Description of the task
Please transcribe the data that follows, keeping every line exact.

Stored data

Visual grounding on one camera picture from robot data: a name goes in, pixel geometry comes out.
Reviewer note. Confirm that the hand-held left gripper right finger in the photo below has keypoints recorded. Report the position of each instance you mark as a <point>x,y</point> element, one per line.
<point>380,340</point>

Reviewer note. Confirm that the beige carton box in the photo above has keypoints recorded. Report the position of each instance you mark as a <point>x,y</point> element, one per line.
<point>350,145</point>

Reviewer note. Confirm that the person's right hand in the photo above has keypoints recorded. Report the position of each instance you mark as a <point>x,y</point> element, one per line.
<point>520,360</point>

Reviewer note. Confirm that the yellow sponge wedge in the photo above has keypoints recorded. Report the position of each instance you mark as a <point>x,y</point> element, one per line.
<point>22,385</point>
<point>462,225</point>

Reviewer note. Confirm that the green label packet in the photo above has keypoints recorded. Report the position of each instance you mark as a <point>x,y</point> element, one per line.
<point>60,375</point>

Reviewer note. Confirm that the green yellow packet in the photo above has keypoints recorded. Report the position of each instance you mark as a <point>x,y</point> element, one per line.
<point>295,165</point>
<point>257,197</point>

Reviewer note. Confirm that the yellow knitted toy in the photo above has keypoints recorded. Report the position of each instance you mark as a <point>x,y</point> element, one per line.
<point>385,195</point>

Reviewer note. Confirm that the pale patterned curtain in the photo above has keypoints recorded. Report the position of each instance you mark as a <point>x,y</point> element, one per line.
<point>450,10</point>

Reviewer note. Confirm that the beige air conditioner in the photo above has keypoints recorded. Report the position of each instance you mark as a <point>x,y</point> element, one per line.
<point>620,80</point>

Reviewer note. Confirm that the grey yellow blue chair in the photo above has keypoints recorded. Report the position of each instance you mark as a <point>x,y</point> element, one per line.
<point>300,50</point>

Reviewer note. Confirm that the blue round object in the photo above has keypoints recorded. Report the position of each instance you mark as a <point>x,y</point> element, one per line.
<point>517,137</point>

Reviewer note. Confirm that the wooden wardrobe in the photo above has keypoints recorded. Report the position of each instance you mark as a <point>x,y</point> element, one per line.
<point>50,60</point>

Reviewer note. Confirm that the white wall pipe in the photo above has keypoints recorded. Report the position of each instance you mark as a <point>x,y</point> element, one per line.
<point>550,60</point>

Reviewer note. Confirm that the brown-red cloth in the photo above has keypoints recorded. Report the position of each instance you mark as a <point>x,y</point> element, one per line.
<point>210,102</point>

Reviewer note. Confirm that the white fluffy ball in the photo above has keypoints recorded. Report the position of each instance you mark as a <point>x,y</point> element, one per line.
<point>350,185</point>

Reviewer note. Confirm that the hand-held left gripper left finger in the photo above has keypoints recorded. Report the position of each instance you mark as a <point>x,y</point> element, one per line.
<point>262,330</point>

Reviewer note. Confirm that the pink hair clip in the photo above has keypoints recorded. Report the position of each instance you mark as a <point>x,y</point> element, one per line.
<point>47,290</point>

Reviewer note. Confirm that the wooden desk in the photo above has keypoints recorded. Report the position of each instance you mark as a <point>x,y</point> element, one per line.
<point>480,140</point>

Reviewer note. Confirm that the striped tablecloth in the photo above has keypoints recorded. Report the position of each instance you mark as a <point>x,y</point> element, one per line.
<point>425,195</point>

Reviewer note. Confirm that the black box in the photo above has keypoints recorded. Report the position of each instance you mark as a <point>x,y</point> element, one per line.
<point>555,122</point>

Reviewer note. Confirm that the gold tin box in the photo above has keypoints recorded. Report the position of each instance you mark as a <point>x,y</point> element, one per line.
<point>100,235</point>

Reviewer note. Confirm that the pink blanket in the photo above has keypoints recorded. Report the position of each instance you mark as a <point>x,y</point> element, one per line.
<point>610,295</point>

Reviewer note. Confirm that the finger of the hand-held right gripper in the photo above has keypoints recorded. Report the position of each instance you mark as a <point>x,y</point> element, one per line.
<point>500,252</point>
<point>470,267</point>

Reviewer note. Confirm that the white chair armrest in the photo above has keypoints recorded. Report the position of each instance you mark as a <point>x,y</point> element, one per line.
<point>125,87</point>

Task response
Visual grounding on one camera picture from robot data: a name goes in, pixel geometry comes out.
Reviewer note. Confirm that the hand-held left gripper right finger in the photo below has keypoints recorded. Report the position of each instance you mark as a <point>x,y</point> element, one per line.
<point>380,340</point>

Reviewer note. Confirm that the beige carton box in the photo above has keypoints recorded. Report the position of each instance you mark as a <point>x,y</point> element, one per line.
<point>350,145</point>

Reviewer note. Confirm that the person's right hand in the photo above has keypoints recorded. Report the position of each instance you mark as a <point>x,y</point> element, one per line.
<point>520,360</point>

Reviewer note. Confirm that the yellow sponge wedge in the photo above has keypoints recorded. Report the position of each instance you mark as a <point>x,y</point> element, one per line.
<point>22,385</point>
<point>462,225</point>

Reviewer note. Confirm that the green label packet in the photo above has keypoints recorded. Report the position of each instance you mark as a <point>x,y</point> element, one per line.
<point>60,375</point>

Reviewer note. Confirm that the green yellow packet in the photo above has keypoints recorded. Report the position of each instance you mark as a <point>x,y</point> element, one per line.
<point>295,165</point>
<point>257,197</point>

Reviewer note. Confirm that the yellow knitted toy in the photo above has keypoints recorded. Report the position of each instance you mark as a <point>x,y</point> element, one per line.
<point>385,195</point>

Reviewer note. Confirm that the pale patterned curtain in the photo above has keypoints recorded. Report the position of each instance you mark as a <point>x,y</point> element, one per line.
<point>450,10</point>

Reviewer note. Confirm that the beige air conditioner in the photo above has keypoints recorded. Report the position of each instance you mark as a <point>x,y</point> element, one per line.
<point>620,80</point>

Reviewer note. Confirm that the grey yellow blue chair in the photo above has keypoints recorded. Report the position of each instance you mark as a <point>x,y</point> element, one per line.
<point>300,50</point>

Reviewer note. Confirm that the blue round object in the photo above has keypoints recorded. Report the position of each instance you mark as a <point>x,y</point> element, one per line.
<point>517,137</point>

Reviewer note. Confirm that the wooden wardrobe in the photo above has keypoints recorded. Report the position of each instance you mark as a <point>x,y</point> element, one per line.
<point>50,60</point>

Reviewer note. Confirm that the white wall pipe in the photo above has keypoints recorded. Report the position of each instance you mark as a <point>x,y</point> element, one per line.
<point>550,60</point>

Reviewer note. Confirm that the brown-red cloth in the photo above has keypoints recorded. Report the position of each instance you mark as a <point>x,y</point> element, one per line.
<point>210,102</point>

Reviewer note. Confirm that the white fluffy ball in the photo above has keypoints recorded. Report the position of each instance you mark as a <point>x,y</point> element, one per line.
<point>350,185</point>

Reviewer note. Confirm that the hand-held left gripper left finger in the photo above has keypoints recorded. Report the position of each instance you mark as a <point>x,y</point> element, one per line.
<point>262,330</point>

Reviewer note. Confirm that the pink hair clip in the photo above has keypoints recorded. Report the position of each instance you mark as a <point>x,y</point> element, one per line.
<point>47,290</point>

Reviewer note. Confirm that the wooden desk in the photo above has keypoints recorded. Report the position of each instance you mark as a <point>x,y</point> element, one per line.
<point>480,140</point>

Reviewer note. Confirm that the striped tablecloth in the photo above has keypoints recorded. Report the position of each instance you mark as a <point>x,y</point> element, one per line.
<point>425,195</point>

Reviewer note. Confirm that the black box in the photo above has keypoints recorded. Report the position of each instance you mark as a <point>x,y</point> element, one per line.
<point>555,122</point>

Reviewer note. Confirm that the gold tin box in the photo above has keypoints recorded. Report the position of each instance you mark as a <point>x,y</point> element, one per line.
<point>100,235</point>

Reviewer note. Confirm that the pink blanket in the photo above has keypoints recorded. Report the position of each instance you mark as a <point>x,y</point> element, one per line.
<point>610,295</point>

Reviewer note. Confirm that the finger of the hand-held right gripper in the photo above has keypoints recorded. Report the position of each instance you mark as a <point>x,y</point> element, one per line.
<point>500,252</point>
<point>470,267</point>

Reviewer note. Confirm that the white chair armrest in the photo above has keypoints recorded. Report the position of each instance you mark as a <point>x,y</point> element, one per line.
<point>125,87</point>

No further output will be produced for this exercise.